Submerged aquatic vegetation (SAV) plays important roles in riverine and estuarine processes. By attenuating flow and modulating flow turbulence, SAV promotes sediment stability, provides food and shelters for ecologically and economically important species and improves water quality in these environments. Understanding the physical-biological-ecological coupling between SAV structure/function and flow regime is critically important for natural resources management. For flexible SAV, vegetation blades reconfigure their postures, interact with each other and form various patterns under different flow conditions. In this study, we developed a novel structure model that integrate the soft-body dynamics used in computer graphics community to study the collective behavior of SAV blades under different flow conditions. The Absolute Nodal Coordinate Formulation (ANCF) finite element method is employed to model the large deflection of vegetation blades. The soft-body dynamic model is introduced to simulate the blade-to-blade interaction of SAV and to prevent unrealistic physical contact among vegetation blades in dense canopy.
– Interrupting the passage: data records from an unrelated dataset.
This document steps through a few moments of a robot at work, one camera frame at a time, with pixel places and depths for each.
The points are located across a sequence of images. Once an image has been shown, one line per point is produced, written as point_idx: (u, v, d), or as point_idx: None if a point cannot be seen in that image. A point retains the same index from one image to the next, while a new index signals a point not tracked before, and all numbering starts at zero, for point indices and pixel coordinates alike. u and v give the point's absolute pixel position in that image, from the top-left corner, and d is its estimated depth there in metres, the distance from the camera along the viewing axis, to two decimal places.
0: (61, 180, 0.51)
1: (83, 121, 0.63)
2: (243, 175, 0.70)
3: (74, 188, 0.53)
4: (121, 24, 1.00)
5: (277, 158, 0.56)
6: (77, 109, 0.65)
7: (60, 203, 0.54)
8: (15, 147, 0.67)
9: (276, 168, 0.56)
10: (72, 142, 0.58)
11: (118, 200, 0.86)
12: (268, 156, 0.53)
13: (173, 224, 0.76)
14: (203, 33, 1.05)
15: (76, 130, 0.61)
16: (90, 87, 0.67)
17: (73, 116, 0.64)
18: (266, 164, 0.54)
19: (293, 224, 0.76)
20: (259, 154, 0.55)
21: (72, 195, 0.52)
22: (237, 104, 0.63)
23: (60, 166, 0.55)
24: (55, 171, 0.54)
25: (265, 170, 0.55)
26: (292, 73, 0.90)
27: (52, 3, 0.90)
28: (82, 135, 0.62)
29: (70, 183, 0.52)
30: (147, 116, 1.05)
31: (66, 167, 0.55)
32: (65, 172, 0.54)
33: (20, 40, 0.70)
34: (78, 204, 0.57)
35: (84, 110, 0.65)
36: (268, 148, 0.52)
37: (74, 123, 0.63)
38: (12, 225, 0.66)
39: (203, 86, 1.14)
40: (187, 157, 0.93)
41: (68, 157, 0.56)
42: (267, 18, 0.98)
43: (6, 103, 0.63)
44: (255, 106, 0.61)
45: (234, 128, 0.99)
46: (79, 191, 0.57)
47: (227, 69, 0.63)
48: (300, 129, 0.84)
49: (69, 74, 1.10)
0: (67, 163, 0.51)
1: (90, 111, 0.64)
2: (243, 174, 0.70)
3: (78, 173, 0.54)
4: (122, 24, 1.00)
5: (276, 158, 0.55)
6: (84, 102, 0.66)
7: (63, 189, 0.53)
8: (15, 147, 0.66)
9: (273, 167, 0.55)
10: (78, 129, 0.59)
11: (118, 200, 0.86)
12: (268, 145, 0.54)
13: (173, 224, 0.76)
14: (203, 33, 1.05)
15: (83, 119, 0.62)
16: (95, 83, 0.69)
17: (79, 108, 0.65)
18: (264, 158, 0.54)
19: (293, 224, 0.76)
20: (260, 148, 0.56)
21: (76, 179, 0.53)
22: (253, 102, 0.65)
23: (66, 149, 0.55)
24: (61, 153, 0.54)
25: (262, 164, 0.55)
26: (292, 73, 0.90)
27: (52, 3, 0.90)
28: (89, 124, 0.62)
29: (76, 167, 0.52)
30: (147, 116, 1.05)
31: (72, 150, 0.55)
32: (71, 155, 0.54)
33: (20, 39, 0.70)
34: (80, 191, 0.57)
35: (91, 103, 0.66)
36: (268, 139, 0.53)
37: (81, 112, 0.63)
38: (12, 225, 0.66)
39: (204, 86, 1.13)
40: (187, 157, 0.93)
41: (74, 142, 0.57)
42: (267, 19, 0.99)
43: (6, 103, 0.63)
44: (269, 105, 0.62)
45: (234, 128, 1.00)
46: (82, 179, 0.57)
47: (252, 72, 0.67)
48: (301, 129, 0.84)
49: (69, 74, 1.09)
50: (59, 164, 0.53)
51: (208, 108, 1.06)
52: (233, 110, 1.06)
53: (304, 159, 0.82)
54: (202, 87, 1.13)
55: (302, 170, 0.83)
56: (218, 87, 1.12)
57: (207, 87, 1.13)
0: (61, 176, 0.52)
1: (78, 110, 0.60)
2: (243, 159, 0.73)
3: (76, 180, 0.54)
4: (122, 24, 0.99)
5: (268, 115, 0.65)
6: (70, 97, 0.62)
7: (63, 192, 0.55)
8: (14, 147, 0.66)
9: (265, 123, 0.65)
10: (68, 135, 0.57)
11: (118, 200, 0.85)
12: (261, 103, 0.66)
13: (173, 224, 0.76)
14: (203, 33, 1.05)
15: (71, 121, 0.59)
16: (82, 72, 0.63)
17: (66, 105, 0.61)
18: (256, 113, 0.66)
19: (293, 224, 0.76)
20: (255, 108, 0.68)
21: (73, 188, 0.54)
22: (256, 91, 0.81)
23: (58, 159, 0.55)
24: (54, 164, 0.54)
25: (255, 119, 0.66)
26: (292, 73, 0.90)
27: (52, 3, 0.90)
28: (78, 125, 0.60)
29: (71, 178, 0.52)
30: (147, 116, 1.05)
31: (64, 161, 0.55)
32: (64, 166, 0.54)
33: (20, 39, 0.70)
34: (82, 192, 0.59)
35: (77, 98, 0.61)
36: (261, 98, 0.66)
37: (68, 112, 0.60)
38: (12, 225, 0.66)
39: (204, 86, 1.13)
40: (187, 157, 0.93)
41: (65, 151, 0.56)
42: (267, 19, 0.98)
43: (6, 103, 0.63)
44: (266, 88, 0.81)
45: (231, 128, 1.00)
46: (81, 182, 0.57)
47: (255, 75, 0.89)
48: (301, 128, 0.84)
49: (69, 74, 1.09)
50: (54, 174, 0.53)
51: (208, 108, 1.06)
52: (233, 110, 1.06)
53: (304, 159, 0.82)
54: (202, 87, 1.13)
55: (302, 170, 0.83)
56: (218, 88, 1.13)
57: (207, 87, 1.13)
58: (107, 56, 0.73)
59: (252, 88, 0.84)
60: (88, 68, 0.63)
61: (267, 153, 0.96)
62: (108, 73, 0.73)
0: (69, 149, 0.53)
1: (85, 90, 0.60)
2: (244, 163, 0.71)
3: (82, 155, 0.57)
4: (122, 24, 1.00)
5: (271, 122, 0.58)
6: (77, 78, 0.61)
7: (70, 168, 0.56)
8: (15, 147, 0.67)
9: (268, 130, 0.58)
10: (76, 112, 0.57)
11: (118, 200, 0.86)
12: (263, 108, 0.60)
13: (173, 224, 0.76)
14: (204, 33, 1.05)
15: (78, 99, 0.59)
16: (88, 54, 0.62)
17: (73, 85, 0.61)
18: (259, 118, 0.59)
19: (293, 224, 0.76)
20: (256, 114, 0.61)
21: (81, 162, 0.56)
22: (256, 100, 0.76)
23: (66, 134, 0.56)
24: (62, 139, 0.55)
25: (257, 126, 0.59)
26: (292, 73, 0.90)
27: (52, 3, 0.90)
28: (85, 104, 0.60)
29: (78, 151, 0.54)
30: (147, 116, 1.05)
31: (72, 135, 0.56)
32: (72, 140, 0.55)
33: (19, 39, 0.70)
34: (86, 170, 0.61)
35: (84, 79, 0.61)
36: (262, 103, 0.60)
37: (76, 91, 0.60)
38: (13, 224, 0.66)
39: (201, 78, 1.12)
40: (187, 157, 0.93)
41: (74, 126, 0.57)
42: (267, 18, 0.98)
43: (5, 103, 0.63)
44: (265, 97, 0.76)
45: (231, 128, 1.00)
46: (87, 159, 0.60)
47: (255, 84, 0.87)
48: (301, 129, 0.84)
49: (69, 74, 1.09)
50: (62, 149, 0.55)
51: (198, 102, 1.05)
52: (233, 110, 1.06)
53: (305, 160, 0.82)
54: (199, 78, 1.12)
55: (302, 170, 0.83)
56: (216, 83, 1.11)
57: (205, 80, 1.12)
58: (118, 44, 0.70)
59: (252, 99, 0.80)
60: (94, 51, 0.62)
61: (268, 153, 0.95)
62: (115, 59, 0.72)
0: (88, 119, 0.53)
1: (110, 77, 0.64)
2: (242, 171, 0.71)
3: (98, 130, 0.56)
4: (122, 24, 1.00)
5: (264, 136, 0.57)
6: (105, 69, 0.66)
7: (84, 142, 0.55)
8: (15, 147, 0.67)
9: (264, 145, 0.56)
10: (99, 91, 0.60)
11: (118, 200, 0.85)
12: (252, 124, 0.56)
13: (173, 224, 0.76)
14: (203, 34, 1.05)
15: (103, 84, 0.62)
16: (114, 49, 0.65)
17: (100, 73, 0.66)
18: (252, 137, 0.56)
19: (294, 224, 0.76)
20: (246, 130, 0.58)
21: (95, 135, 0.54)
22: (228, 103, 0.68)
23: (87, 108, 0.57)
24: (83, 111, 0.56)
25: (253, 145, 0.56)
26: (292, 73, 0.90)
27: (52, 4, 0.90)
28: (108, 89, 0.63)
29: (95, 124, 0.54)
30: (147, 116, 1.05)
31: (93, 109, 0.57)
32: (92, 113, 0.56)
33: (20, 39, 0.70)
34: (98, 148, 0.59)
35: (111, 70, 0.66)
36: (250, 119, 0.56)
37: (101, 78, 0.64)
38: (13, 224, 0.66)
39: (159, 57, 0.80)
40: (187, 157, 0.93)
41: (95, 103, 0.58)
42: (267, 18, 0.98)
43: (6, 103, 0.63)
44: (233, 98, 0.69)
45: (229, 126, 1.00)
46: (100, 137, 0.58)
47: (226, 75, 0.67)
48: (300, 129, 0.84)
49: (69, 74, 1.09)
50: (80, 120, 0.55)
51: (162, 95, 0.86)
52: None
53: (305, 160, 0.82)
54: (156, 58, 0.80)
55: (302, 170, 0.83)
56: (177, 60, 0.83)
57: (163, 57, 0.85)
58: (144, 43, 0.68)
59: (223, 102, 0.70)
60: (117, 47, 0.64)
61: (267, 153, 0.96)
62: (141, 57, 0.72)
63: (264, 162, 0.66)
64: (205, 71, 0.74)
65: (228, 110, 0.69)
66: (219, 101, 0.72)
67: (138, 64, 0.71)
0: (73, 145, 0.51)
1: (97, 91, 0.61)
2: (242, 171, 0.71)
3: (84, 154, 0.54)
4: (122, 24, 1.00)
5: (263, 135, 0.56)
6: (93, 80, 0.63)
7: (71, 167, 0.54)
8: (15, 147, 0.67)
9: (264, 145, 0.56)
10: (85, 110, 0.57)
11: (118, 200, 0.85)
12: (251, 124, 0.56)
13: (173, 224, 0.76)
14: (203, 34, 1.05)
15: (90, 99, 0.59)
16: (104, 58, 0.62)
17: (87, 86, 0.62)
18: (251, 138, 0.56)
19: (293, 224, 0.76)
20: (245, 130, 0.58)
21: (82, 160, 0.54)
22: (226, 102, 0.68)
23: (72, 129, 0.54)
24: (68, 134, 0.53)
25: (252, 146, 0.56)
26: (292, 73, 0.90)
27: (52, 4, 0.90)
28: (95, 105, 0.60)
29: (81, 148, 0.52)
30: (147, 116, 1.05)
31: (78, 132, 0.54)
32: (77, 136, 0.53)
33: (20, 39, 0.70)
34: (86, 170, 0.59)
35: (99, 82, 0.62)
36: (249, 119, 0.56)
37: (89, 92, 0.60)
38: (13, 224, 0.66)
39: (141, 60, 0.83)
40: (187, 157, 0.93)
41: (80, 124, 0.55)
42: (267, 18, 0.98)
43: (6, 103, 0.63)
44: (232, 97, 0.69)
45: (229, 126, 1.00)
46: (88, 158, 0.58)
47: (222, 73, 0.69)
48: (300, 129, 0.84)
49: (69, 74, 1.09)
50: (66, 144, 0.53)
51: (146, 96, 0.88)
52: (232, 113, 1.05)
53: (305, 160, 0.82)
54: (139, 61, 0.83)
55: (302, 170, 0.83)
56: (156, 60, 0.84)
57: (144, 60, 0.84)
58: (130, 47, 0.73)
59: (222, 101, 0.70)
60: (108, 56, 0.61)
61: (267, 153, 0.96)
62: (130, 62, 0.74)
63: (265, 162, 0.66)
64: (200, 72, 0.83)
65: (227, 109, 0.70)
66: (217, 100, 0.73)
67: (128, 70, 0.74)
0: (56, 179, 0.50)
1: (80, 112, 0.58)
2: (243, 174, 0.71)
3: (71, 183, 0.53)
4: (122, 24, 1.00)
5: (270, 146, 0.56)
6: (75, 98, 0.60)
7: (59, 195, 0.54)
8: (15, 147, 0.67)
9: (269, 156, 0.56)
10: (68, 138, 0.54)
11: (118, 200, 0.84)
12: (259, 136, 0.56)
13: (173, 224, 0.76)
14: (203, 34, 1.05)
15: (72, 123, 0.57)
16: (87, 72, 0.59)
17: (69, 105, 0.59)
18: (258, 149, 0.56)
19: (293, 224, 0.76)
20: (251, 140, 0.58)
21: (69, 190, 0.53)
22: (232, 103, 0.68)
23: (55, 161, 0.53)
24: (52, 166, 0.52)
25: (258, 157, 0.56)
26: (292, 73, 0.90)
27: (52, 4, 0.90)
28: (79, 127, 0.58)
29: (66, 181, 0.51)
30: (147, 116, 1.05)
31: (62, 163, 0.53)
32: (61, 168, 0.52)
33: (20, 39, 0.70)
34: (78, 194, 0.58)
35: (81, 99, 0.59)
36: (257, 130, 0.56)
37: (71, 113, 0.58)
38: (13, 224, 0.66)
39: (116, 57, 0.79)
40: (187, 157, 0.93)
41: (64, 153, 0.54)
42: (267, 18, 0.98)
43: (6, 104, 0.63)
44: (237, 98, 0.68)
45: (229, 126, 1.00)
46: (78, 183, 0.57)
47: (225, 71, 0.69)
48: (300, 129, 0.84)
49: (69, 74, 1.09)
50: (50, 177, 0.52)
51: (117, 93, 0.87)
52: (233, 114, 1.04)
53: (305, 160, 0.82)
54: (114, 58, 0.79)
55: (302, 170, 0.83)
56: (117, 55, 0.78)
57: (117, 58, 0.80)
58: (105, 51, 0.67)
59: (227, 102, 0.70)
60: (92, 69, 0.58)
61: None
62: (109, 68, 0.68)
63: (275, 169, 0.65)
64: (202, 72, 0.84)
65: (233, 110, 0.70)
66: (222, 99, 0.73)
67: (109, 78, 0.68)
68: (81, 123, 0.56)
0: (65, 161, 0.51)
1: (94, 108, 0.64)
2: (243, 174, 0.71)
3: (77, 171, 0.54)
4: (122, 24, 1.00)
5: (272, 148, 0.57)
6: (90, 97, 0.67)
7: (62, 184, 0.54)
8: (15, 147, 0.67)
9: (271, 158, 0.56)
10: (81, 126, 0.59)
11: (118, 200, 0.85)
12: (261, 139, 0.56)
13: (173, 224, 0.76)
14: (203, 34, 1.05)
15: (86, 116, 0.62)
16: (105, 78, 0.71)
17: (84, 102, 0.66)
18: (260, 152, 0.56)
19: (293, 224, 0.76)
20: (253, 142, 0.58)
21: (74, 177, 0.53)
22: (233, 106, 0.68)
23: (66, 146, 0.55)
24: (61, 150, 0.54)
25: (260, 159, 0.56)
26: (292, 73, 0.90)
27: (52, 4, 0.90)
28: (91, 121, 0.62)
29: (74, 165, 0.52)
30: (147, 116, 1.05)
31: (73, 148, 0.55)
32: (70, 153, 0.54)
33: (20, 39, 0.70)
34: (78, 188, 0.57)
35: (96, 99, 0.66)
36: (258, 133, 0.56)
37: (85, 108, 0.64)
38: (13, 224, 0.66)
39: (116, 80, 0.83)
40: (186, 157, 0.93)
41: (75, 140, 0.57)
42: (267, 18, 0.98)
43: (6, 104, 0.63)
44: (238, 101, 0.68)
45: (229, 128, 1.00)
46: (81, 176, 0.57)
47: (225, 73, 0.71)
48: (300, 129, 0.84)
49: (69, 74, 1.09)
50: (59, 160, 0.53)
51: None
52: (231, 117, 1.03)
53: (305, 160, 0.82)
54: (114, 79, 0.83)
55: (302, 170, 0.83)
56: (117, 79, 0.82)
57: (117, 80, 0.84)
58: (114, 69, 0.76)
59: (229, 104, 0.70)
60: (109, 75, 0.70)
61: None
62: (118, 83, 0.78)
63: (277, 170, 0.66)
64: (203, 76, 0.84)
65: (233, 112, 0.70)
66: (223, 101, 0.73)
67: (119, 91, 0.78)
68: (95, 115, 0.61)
The validated structure solver was then applied to study interactions of simple idealized flows with SAV canopy. Arrays of identical thin blades were fixed at the bottom as SAV canopy. Simple vortex flow with different length scale, frequency and flow velocity was applied on top of the vegetation canopy. We also varied the flexibility, density and spatial configuration of SAVs to investigate the effect of stiffness and blade-to-blade interactions on the deflection height of SAV, which influences the drag force and damping effect of vegetation. In addition, the simulation results were used to analyze the characteristic scales of the progressive waving motion in SAV canopy (i.e., monami) and their dependence on vegetation properties.